Using Millis () instead of delay () is beneficial for a few reasons. Firstly, Millis () returns the number of milliseconds since the board began running its current program; meaning it is not affected by pauses or delays such as those caused by calling delay (). This makes it ideal for multi-tasking applications where accuracy is important and you need to be able to perform multiple tasks at once. Secondly, because it does not pause your program execution like delay (), you can use it to create non-blocking delays which allow your board to continuously run without pausing; making it much more efficient than using delay ().

Finally, you can combine Millis () with if statements in order to trigger events after some time has passed, which is not easily achievable with delay (). All in all, Millis () is a much more versatile and efficient tool than delay () for measuring time intervals or creating non-blocking delays. Overall, Millis () is an incredibly useful and versatile tool for any Arduino project.

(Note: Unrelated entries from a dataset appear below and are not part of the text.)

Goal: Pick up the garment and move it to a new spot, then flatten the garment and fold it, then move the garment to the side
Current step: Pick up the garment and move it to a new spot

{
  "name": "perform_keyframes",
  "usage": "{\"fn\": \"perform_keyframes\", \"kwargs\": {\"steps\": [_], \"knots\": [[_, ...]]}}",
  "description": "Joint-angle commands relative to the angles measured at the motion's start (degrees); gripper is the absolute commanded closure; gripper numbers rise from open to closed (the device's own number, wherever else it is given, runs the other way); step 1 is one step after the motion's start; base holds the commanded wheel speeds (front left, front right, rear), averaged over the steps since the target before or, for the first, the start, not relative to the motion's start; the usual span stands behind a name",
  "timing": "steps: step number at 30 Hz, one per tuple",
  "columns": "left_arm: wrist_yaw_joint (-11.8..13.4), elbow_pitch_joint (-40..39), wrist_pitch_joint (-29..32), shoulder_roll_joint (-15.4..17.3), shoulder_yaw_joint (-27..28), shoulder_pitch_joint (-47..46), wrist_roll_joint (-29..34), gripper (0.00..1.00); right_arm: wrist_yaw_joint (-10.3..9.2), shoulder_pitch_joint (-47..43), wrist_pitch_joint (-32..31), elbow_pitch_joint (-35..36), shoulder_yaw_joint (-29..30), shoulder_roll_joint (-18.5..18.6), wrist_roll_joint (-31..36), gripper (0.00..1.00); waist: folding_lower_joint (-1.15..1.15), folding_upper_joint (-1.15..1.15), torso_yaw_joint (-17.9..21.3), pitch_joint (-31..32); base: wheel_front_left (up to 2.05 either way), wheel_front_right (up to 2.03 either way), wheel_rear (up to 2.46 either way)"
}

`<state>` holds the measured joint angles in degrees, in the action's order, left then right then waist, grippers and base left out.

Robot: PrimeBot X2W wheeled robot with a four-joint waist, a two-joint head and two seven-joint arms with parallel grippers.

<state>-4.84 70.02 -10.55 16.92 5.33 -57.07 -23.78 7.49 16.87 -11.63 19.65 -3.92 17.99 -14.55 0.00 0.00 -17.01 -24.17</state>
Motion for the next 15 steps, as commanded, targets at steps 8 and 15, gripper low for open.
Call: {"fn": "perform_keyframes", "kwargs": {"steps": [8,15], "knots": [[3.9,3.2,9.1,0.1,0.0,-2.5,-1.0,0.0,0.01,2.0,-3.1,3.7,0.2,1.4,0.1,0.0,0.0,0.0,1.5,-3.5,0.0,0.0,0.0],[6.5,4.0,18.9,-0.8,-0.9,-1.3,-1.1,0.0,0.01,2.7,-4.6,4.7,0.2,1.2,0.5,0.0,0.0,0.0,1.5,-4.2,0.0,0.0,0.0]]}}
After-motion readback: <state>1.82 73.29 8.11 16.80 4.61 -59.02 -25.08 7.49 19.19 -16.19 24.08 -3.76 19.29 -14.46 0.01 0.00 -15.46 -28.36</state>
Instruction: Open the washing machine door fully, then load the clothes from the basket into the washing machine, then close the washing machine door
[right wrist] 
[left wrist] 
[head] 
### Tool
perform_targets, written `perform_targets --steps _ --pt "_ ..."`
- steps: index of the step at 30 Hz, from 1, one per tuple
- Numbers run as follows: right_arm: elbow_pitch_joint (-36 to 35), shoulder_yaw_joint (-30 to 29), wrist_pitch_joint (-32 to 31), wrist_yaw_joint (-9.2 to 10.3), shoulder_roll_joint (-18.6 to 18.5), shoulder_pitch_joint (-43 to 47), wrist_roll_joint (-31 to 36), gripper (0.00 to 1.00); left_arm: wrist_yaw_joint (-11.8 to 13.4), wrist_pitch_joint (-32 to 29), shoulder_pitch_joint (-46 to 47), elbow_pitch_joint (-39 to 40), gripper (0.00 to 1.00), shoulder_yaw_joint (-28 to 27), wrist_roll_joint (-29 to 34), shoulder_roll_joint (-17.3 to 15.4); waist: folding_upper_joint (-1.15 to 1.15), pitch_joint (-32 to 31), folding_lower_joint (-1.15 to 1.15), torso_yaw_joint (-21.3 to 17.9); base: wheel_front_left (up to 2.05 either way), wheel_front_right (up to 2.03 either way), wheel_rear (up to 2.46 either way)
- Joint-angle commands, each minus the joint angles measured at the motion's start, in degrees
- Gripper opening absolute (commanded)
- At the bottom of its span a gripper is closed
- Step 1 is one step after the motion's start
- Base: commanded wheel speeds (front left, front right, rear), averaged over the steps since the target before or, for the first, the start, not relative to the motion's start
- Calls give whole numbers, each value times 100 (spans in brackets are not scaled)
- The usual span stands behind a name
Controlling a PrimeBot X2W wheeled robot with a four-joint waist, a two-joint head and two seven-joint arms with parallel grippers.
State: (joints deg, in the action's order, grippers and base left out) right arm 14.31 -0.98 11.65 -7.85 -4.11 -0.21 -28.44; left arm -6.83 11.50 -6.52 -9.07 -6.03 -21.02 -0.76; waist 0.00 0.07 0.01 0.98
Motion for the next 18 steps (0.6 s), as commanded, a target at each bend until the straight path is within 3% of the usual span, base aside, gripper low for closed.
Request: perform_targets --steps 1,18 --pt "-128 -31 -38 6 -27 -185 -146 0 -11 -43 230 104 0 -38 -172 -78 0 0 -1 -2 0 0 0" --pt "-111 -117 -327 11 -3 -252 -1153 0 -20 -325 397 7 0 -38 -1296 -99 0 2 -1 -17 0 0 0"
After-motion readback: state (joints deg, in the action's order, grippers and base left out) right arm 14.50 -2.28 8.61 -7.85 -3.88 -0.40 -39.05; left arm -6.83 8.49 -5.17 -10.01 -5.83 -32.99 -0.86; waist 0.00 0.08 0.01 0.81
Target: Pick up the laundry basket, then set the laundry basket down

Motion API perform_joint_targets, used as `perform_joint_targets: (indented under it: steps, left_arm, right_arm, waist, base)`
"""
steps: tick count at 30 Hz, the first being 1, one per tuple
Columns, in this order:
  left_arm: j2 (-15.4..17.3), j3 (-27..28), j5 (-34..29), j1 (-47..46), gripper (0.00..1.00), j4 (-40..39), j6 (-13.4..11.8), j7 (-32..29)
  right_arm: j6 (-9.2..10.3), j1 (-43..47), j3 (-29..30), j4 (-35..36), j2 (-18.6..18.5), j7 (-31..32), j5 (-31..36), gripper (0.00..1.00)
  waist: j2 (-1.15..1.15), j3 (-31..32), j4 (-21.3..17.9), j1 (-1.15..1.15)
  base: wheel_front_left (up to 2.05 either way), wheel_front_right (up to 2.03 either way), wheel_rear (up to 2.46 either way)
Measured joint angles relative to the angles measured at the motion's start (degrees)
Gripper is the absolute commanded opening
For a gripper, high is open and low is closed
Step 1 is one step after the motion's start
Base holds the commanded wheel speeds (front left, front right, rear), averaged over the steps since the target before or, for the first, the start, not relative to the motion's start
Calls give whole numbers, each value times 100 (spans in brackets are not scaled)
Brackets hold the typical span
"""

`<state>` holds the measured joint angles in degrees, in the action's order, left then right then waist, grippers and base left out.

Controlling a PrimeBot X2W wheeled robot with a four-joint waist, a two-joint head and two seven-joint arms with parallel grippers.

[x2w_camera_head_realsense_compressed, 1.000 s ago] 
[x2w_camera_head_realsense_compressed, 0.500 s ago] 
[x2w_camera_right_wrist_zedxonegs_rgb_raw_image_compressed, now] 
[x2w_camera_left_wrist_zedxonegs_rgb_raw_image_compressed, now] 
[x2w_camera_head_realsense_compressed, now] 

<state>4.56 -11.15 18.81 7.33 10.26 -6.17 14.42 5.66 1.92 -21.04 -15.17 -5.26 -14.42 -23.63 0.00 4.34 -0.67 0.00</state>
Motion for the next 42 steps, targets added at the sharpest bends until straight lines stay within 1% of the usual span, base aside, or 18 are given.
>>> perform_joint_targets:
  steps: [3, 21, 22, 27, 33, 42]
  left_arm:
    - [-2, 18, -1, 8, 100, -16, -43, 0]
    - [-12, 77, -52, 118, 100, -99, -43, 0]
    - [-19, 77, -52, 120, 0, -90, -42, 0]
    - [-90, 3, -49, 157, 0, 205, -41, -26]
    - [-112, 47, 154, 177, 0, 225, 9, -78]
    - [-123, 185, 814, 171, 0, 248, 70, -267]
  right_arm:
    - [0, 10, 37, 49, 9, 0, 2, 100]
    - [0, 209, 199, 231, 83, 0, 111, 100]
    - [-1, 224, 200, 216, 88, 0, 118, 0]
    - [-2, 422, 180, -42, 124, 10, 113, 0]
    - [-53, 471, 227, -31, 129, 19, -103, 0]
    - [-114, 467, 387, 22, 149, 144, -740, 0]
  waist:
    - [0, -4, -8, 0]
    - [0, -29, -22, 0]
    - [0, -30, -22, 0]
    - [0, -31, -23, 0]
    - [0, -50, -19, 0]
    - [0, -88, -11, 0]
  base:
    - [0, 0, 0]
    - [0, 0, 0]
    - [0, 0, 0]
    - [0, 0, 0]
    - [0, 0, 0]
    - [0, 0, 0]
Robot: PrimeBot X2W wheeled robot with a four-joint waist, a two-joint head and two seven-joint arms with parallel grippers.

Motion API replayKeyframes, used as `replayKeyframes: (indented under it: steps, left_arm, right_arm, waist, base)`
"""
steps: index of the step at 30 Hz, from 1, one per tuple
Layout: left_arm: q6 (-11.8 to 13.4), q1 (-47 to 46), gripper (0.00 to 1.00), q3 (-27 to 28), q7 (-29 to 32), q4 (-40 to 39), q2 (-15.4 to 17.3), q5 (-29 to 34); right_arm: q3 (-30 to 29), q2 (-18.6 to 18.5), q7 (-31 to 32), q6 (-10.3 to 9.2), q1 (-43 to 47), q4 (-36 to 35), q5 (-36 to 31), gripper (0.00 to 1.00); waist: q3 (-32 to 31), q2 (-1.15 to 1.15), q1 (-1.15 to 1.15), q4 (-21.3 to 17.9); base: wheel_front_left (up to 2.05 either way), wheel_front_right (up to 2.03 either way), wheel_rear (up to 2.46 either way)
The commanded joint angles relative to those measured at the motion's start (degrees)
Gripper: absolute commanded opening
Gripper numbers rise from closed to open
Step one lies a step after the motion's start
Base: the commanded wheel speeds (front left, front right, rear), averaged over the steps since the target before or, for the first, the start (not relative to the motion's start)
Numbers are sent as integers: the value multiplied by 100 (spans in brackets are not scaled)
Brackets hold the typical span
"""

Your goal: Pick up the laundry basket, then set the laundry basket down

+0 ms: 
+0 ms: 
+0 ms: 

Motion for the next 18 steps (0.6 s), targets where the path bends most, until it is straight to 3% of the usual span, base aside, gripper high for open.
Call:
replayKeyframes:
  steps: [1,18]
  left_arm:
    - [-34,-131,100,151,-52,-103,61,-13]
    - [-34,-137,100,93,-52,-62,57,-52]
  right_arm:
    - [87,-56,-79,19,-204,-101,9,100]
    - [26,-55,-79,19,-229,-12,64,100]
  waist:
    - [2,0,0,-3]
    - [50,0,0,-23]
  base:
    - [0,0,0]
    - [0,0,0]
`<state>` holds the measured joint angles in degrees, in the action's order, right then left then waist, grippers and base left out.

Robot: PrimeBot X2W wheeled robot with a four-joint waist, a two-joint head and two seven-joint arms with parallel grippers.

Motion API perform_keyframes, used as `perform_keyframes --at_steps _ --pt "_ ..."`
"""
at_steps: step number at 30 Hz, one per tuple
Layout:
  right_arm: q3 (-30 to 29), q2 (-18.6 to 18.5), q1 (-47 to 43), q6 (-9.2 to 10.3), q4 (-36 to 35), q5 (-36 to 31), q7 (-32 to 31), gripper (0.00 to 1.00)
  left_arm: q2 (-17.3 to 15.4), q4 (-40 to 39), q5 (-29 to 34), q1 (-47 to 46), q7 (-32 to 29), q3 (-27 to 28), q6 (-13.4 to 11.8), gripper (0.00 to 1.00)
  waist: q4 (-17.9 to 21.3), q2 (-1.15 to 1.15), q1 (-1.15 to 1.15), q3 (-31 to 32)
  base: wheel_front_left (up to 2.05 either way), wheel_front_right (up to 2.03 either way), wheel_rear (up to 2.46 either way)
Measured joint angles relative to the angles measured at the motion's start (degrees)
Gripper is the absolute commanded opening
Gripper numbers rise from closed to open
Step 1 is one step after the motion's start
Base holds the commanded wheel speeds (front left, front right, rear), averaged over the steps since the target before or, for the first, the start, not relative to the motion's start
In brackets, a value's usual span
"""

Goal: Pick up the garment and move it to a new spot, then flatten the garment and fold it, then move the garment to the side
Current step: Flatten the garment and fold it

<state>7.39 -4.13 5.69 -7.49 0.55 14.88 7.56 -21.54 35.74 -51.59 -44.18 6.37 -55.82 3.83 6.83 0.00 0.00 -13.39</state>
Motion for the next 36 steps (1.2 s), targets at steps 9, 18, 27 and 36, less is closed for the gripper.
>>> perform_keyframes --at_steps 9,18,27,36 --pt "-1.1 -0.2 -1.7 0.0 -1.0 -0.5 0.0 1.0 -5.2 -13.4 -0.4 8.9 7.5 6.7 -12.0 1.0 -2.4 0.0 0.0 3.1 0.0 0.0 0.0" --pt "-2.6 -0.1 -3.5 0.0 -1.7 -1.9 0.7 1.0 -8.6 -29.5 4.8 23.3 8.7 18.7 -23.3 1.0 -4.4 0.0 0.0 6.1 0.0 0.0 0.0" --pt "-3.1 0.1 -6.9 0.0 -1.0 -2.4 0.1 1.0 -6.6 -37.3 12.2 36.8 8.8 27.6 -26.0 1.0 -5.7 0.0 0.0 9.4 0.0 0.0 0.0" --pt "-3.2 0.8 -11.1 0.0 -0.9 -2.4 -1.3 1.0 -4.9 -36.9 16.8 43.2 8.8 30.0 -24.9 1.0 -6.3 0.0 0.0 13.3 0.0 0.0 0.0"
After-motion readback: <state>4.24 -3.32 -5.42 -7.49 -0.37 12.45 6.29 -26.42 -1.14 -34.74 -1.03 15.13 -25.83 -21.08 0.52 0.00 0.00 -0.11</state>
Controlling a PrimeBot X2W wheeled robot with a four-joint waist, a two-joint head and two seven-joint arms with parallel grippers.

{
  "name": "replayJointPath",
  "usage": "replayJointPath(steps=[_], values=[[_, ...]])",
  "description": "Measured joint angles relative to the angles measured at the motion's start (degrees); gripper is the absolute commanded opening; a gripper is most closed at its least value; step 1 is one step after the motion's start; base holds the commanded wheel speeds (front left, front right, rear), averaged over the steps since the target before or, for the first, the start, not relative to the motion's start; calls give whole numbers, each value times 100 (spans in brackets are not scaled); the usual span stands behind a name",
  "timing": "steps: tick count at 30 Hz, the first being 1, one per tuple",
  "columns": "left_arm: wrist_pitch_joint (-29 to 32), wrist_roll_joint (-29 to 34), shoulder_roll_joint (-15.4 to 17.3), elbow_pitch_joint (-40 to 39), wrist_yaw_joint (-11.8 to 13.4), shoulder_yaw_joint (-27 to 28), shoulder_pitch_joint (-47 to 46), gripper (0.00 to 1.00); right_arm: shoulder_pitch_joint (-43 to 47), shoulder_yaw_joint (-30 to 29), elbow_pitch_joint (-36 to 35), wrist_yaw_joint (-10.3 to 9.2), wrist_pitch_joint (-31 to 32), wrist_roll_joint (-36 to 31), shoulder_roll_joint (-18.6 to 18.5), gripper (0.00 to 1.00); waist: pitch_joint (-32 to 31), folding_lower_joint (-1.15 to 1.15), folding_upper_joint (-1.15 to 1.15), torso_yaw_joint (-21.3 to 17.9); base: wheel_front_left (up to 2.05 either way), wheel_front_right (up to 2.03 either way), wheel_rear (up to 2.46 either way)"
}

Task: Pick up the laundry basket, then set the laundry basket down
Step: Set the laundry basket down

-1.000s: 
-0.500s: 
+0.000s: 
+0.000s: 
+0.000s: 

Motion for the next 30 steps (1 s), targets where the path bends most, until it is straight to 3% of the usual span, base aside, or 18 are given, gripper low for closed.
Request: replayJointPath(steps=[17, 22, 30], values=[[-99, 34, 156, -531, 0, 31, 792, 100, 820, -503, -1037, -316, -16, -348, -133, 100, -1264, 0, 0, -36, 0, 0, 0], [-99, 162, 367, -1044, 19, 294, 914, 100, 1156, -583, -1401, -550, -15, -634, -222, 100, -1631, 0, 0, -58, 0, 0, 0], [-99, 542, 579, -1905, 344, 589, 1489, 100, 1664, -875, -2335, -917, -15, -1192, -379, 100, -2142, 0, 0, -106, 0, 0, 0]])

It can be used to measure time intervals, create non-blocking delays, detect user input over some time, and much more; making it a must-have for any Arduino enthusiast.

## Conclusion Paragraph

Arduino Millis function is a useful tool for controlling time-sensitive processes within your Arduino project. It can be used to measure the elapsed time between two events accurately, ensuring that certain tasks are always carried out promptly. This makes it an invaluable resource for creating complex and multi-stage projects that require precise timing and accuracy. With just a few simple lines of code, you can use Arduino Millis to create applications such as timers, alarms, stopwatches, or even games with clocks. Experimentation and exploration will help you understand more about how this function works so that you can apply it in a variety of scenarios to improve the performance of your project!